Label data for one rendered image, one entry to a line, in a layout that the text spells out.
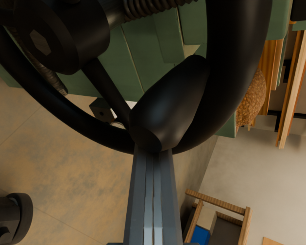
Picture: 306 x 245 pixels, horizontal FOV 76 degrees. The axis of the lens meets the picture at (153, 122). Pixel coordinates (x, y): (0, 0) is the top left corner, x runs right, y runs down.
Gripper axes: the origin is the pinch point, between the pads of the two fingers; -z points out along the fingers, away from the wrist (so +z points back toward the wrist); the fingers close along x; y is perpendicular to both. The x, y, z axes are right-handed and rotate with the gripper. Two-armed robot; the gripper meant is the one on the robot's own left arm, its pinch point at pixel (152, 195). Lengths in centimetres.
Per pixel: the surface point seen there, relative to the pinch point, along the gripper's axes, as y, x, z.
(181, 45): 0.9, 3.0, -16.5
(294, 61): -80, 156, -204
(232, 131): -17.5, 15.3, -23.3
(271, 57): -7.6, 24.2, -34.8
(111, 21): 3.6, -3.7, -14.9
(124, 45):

* _Task prompt_
What is needed is a verbatim copy of every entry, with the pictures omitted.

* _Output_
Label data for one rendered image, one entry to a line, in a layout that the text spells out.
Picture: 306 x 245 pixels, horizontal FOV 76 degrees. The axis of the lens meets the picture at (153, 122). Pixel coordinates (x, y): (0, 0) is the top left corner, x runs right, y runs down.
Gripper axes: the origin is the pinch point, between the pads of the two fingers; -z points out along the fingers, away from the wrist (so +z points back toward the wrist); the fingers close along x; y is perpendicular to both. The x, y, z axes are right-handed and rotate with the gripper. Two-armed robot; the gripper meant is the one on the robot's own left arm, its pinch point at pixel (152, 195). Lengths in centimetres.
Per pixel: the surface point seen there, relative to the pinch point, along the gripper's axes, as y, x, z.
(181, 45): 0.9, 3.0, -16.5
(294, 61): -80, 156, -204
(232, 131): -17.5, 15.3, -23.3
(271, 57): -7.6, 24.2, -34.8
(111, 21): 3.6, -3.7, -14.9
(124, 45):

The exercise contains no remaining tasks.